BEHLER: In 2010, we would have had people scurrying in and out all day, you know, turning in payrolls for their team, getting new workload.

WANG: Literally, just stacks of paper.

BEHLER: Yeah, absolutely. And that's one of the great efficiencies that's created by the technology that they're putting in place for 2020.

JIMMY PANETTA: You know, I'm all for efficiency through technology, but, damn it, I do not want to sacrifice accuracy for technology.

WANG: That was U.S. Representative Jimmy Panetta of California. He's led more than 50 other Democrats in the House who wrote a letter to Commerce Secretary Wilbur Ross who oversees the Census Bureau. Panetta says they're concerned that fewer local offices for the 2020 count could mean not enough support for the door knockers who make sure the count includes every person living in the country, especially in rural areas and communities of color.

PANETTA: I see it firsthand in my communities in the Central Coast where they understand what's going on with the policies from this administration that are anti-immigrant. And so there's a distrust right now on the streets of the federal government.

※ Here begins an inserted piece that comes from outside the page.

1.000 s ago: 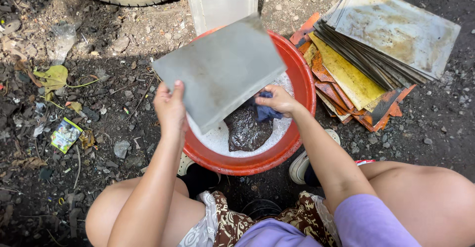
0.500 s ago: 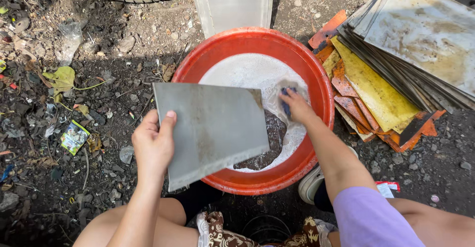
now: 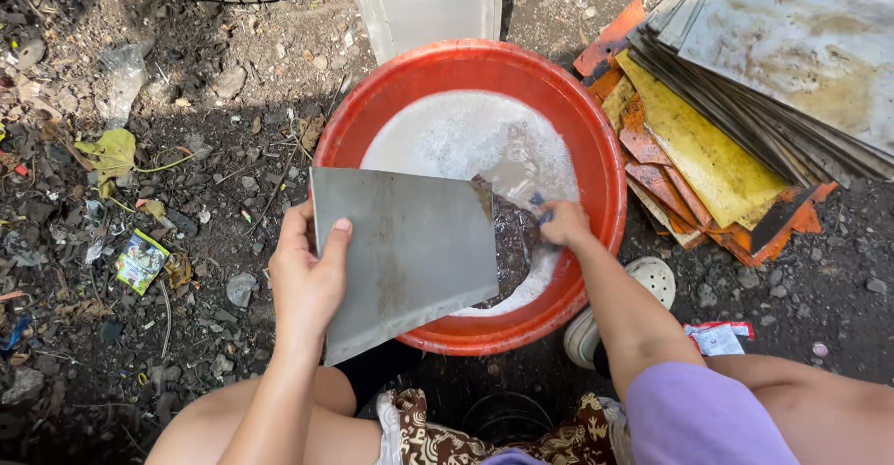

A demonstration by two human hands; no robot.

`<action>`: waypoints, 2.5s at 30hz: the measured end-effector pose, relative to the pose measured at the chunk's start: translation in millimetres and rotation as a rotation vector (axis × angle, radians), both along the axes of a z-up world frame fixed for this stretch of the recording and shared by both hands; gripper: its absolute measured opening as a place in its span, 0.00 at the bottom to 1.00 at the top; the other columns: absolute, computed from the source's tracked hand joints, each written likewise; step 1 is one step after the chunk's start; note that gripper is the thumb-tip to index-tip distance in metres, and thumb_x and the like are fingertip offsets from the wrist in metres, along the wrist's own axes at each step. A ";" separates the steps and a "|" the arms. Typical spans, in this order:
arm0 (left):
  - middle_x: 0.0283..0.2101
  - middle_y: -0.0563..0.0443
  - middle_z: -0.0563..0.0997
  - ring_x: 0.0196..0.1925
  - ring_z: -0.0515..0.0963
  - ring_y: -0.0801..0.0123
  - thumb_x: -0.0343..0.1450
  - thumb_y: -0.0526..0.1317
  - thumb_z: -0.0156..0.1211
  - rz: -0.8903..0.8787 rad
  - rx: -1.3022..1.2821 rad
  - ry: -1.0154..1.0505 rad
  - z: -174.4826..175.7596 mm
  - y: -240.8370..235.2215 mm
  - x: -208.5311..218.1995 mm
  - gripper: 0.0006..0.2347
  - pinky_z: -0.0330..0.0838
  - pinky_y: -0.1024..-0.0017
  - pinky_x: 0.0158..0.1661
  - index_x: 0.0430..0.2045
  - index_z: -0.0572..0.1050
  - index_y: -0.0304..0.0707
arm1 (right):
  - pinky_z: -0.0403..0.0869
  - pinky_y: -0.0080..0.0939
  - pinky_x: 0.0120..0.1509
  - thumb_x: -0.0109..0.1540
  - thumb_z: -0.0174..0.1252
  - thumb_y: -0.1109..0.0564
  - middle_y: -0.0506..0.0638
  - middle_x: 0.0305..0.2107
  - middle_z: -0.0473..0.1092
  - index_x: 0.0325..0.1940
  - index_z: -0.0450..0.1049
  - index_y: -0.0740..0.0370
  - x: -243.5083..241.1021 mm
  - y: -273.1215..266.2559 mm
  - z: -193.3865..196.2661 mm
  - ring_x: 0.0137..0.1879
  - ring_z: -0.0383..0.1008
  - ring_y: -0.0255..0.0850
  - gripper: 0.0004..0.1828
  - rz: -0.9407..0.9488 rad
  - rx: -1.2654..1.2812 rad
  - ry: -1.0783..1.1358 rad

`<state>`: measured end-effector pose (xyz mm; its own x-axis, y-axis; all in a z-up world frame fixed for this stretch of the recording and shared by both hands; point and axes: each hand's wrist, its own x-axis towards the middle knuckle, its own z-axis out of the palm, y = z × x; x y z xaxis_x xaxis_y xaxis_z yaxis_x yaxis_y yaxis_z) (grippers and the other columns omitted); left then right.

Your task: The person sits on the ground and scrubs rectangular metal sheets with a blue cloth using soapy water from a red basin. They repeatedly dip the cloth, wipe both sides of each sheet, and place cleaned sheets into a stack beside the basin.

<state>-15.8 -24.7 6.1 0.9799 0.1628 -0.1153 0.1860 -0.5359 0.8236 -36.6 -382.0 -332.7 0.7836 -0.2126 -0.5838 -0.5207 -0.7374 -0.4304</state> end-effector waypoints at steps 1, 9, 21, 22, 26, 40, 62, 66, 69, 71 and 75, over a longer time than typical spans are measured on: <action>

WANG: The Commerce Department has not responded to NPR's questions about Panetta's letter. Last year, the department's internal watchdog questioned whether cutting the number of census offices can save as much money as a Census Bureau expects. It also questioned whether the offices can manage all of the visits census workers will have to make to households that don't respond to the census themselves. Those households pose a challenge that Marta Martinez knows well.

MARTA MARTINEZ: Knocking on doors and people just don't want to answer. You could tell people were home, but it was a challenge.

WANG: Martinez was one of Rhode Island's top outreach specialists hired by the Census Bureau in 2010.

MARTINEZ: I sincerely believe in the power of numbers, numbers that exist on paper.

WANG: Census numbers determine how many congressional seats and Electoral College votes each state gets. They also guide how hundreds of billions of federal tax dollars are distributed for public services. Martinez says she's worried that Rhode Island won't have two local census offices like it did for the last count.

What does it mean that Rhode Island will have one less office?

MARTINEZ: Well, it means less people working there. Those were people that went home and talked about it. You talked to your neighbors the importance of you doing this job that only happens every 10 years.

WANG: Even with fewer census offices, though, the Census Bureau still needs to hire around a half-million workers for 2020. Hansi Lo Wang, NPR News.